WHAT TO PRODUCE: Each record below should be repeated precisely as written.

DATASET CONTENT:
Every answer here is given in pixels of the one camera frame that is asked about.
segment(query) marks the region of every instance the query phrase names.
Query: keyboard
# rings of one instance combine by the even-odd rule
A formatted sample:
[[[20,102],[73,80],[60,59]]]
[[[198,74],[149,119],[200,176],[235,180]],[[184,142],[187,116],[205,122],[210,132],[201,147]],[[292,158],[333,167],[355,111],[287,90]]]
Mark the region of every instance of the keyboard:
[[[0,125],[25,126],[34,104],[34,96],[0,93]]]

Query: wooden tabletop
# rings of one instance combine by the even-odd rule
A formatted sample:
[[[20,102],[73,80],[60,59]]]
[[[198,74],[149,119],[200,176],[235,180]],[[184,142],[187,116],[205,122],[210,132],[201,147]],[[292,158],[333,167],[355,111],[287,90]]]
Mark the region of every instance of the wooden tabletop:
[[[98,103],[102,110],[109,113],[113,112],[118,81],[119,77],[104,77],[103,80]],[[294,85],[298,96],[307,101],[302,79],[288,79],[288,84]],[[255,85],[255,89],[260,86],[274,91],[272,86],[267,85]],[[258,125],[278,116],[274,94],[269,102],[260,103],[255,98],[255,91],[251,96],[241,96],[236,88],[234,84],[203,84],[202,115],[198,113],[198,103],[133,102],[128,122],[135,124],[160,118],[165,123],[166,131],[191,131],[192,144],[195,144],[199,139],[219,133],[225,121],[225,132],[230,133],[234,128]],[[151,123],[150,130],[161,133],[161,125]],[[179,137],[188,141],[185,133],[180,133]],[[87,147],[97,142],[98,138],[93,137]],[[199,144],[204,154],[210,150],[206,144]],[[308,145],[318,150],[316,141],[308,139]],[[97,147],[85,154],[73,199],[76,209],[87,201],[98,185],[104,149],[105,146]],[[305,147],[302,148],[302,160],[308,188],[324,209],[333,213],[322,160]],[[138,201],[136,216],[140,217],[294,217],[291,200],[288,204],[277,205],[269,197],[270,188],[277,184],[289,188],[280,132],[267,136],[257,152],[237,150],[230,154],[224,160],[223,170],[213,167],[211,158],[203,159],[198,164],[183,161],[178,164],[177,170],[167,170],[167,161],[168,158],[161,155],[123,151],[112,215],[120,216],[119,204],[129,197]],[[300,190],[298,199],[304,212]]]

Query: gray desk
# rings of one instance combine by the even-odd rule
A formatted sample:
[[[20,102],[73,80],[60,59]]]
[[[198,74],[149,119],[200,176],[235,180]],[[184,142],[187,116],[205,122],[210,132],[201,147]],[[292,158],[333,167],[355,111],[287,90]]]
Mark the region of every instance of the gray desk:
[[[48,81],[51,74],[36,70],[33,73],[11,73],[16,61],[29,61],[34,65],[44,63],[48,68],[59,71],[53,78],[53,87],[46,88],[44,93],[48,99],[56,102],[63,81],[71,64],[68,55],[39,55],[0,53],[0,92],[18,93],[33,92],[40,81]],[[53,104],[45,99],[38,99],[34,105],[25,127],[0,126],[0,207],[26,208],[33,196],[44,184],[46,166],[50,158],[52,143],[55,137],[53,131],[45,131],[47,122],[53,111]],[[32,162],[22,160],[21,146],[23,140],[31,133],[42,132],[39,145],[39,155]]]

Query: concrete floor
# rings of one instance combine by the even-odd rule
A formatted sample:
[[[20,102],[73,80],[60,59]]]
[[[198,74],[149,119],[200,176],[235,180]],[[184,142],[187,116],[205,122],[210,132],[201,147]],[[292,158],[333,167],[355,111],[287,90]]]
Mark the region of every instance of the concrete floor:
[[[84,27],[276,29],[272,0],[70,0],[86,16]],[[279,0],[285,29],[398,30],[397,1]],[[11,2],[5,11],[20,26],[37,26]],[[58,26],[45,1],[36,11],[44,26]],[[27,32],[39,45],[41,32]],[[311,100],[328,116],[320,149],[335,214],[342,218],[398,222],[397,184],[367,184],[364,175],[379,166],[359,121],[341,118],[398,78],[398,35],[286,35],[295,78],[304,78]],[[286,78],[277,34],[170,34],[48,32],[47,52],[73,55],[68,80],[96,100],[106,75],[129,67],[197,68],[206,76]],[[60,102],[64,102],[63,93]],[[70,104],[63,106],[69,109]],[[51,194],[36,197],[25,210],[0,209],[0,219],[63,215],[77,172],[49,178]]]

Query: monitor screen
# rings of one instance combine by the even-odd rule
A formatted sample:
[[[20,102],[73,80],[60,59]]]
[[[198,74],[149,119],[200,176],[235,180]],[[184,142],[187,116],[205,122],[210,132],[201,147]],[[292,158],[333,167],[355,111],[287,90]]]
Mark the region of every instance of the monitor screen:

TASK ANSWER:
Every answer here is given in pixels of the one camera frame that is asked about.
segment(query) marks the region of every instance the query phrase names.
Query: keyboard
# rings of one instance combine by the even-odd rule
A formatted sample:
[[[20,102],[73,80],[60,59]]]
[[[198,74],[149,119],[200,176],[235,180]],[[184,142],[187,116],[205,122],[210,132],[201,147]],[[292,158],[333,167],[355,111],[287,90]]]
Mark the region of every instance of the keyboard:
[[[0,125],[25,126],[34,104],[34,96],[0,93]]]

Query: wooden tabletop
# rings of one instance combine by the even-odd rule
A formatted sample:
[[[20,102],[73,80],[60,59]]]
[[[198,74],[149,119],[200,176],[235,180]],[[184,142],[187,116],[205,122],[210,132],[201,147]],[[292,158],[333,167],[355,111],[287,90]]]
Mark the region of every instance of the wooden tabletop:
[[[98,103],[102,110],[109,113],[113,112],[118,81],[119,77],[104,77],[103,80]],[[294,85],[298,96],[307,101],[302,79],[288,79],[288,84]],[[255,85],[255,89],[260,86],[274,91],[272,86],[267,85]],[[258,125],[278,116],[274,94],[269,102],[260,103],[255,98],[255,91],[251,96],[241,96],[236,88],[234,84],[203,84],[202,115],[198,113],[198,103],[133,102],[128,122],[135,124],[160,118],[165,123],[166,131],[191,131],[192,144],[195,144],[199,139],[219,133],[225,121],[225,132],[230,133],[234,128]],[[151,123],[150,130],[161,133],[161,125]],[[179,137],[188,141],[185,133],[180,133]],[[87,147],[97,142],[98,138],[93,137]],[[199,144],[204,154],[210,150],[206,144]],[[308,145],[318,150],[316,141],[308,139]],[[97,147],[85,154],[73,199],[76,209],[87,201],[98,185],[104,149],[105,146]],[[305,147],[302,148],[302,160],[308,188],[324,209],[333,213],[322,160]],[[138,201],[136,216],[140,217],[294,217],[291,200],[288,204],[277,205],[269,197],[270,188],[277,184],[289,188],[280,132],[267,136],[257,152],[237,150],[230,154],[224,160],[223,170],[213,167],[211,158],[203,159],[198,164],[183,161],[178,164],[177,170],[167,170],[167,161],[168,158],[161,155],[123,151],[112,215],[120,216],[119,204],[129,197]],[[300,190],[298,199],[304,212]]]

Query: gray desk
# rings of one instance combine by the even-odd rule
A formatted sample:
[[[20,102],[73,80],[60,59]]]
[[[198,74],[149,119],[200,176],[235,180]],[[184,142],[187,116],[205,122],[210,132],[201,147]],[[292,158],[333,167],[355,111],[287,90]]]
Mark the region of every instance of the gray desk:
[[[48,81],[51,74],[36,70],[33,73],[11,73],[16,61],[29,61],[34,65],[44,63],[48,68],[59,71],[53,78],[53,87],[46,88],[44,93],[48,99],[56,102],[63,81],[71,64],[68,55],[39,55],[0,53],[0,92],[18,93],[33,92],[40,81]],[[53,104],[45,99],[38,99],[34,105],[25,127],[0,126],[0,207],[26,208],[33,196],[44,184],[46,166],[50,158],[52,143],[55,137],[53,131],[45,131],[47,122],[53,111]],[[32,162],[22,160],[21,146],[23,140],[31,133],[42,132],[39,145],[39,155]]]

Query: concrete floor
# rings of one instance combine by the even-odd rule
A formatted sample:
[[[20,102],[73,80],[60,59]]]
[[[198,74],[149,119],[200,176],[235,180]],[[184,142],[187,116],[205,122],[210,132],[201,147]],[[292,158],[333,167],[355,111],[287,90]]]
Mark the region of every instance of the concrete floor:
[[[84,27],[276,29],[272,0],[70,0],[86,16]],[[279,0],[285,29],[398,30],[397,1]],[[11,2],[5,11],[20,26],[37,26]],[[58,26],[45,1],[36,11],[44,26]],[[27,32],[39,45],[41,32]],[[311,100],[328,116],[320,149],[335,214],[342,218],[398,222],[397,184],[367,184],[364,175],[379,166],[359,121],[341,118],[398,78],[398,35],[286,35],[295,78],[304,78]],[[286,78],[277,34],[170,34],[48,32],[47,52],[73,55],[68,80],[96,100],[106,75],[129,67],[197,68],[206,76]],[[60,102],[64,102],[63,93]],[[70,104],[63,106],[69,109]],[[51,194],[36,197],[25,210],[0,209],[0,219],[63,215],[77,172],[49,178]]]

Query: monitor screen
# rings of one instance combine by the even-odd rule
A formatted sample:
[[[20,102],[73,80],[60,59]]]
[[[198,74],[149,119],[200,176],[235,180]],[[184,142],[187,116],[205,122],[210,132],[201,147]],[[292,158],[333,167],[355,111],[287,90]]]
Mark the region of every instance of the monitor screen:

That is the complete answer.